Every Balinese can tell of someone who was banished from his village for fighting or stealing. The banished person may stay, but he will receive no water for his crops, no one will sell him food or buy his services. No one will speak to him. Worse, he may not be cremated in his own village, where the ashes of his ancestors reside. This means there is no one to intercede for him in the afterlife and no chance for a favorable reincarnation. Banishment is a punishment that lasts for eternity.
A Balinese man told me a sad, terrifying tale one day. A young man had been banished from his village. He had gone to another place and changed his life. He married and settled down. When he tried to return to his home village, the people stood on the path with their arms folded across their chests and would not let him pass.
Adat y the traditional law, is very strong in Bali and supercedes Indonesian legality. A month before my visit, a man had been caught burglarizing a home. He was turned over to the police and released pending trial. Several days later the man was caught taking goods from another home. Drums sounded in the temple calling all the men from the banjar to a midnight meeting. It was decided that every man must strike at least one blow.
The burglar's corpse was found the next day, and the police could find no one who knew what had happened.
Adat is a stern and unforgiving law. It has formed the peaceful and honest nature of the Balinese. The corollary is that the Balinese often mask their daily disappointments and frustrations behind a smile. Sometimes, however, as in any society, people break
PECKED TO DEATH BY DUCKS A 198
under the weight of their responsibility. Men simply go insane. They lash out in rage; they slash their loved ones to death with long knives; they kill anyone they encounter in blind rage. When a man runs amok, he must be hunted down and killed.
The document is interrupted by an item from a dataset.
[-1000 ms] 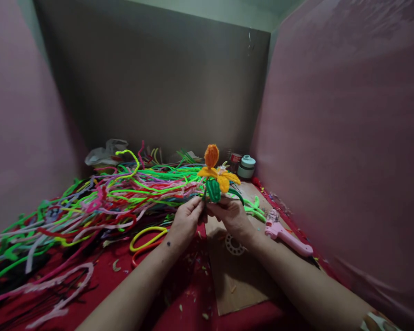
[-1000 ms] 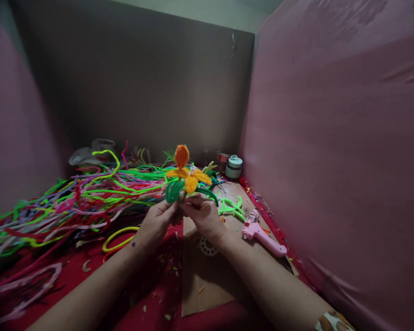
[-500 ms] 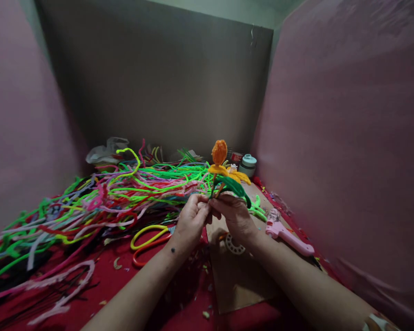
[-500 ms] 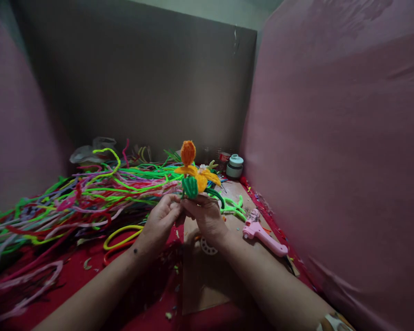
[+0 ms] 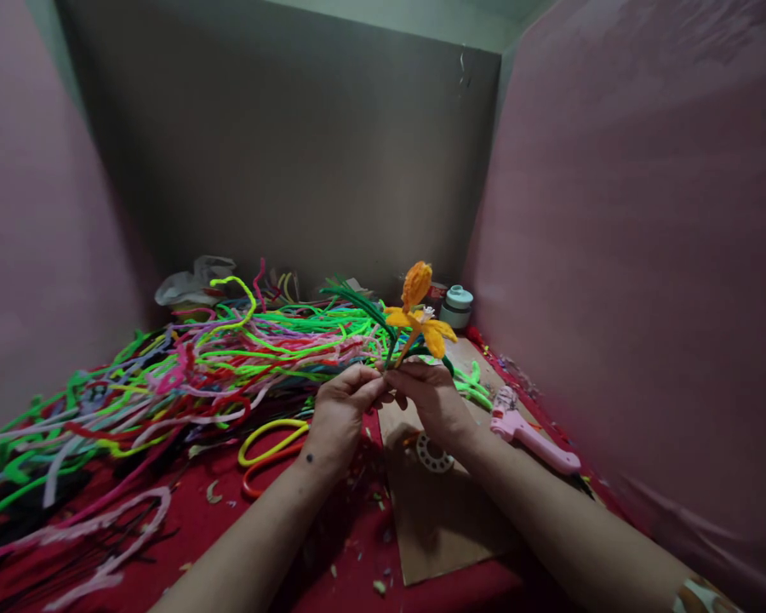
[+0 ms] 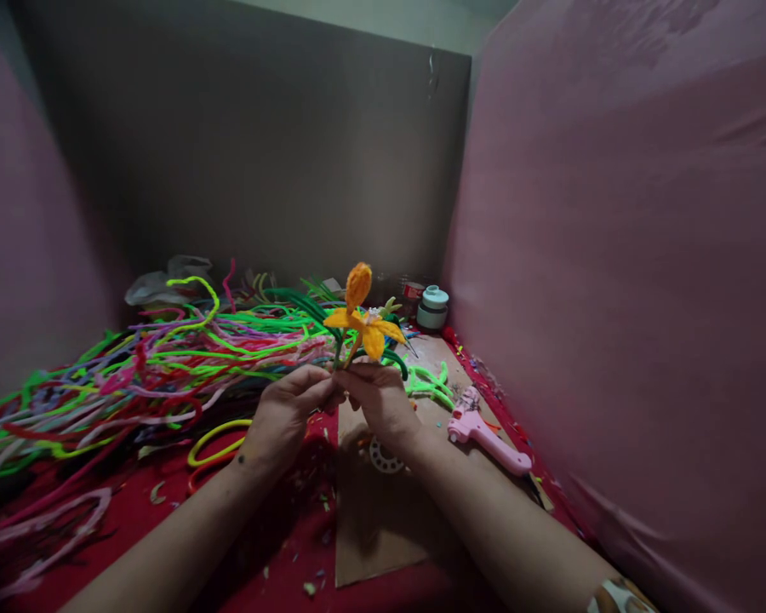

Running amok is an Indonesian phrase, and the phenomenon is not uncommon in Bali.
The violent trance states—the convulsive fights and blind rage exhibited by trance dancers—are a social safety valve for the Bali-nese. True, the trances only occur at certain times, accompanied by certain rituals, but the violence is entirely real. Men who might be near the breaking point can vent their rage in a socially approved ritual. It was, for instance, amazing to me how many times Ketut of Jangu was injured while attempting to subdue a trance dancer. He was, of course, the headman of the banjar, and there were those who resented him. One man hit him with a piece of wood and opened up a three-inch cut on his forehead. Ketut shrugged off the injury that would leave a lifelong scar. Men in a trance state are not responsible for their actions.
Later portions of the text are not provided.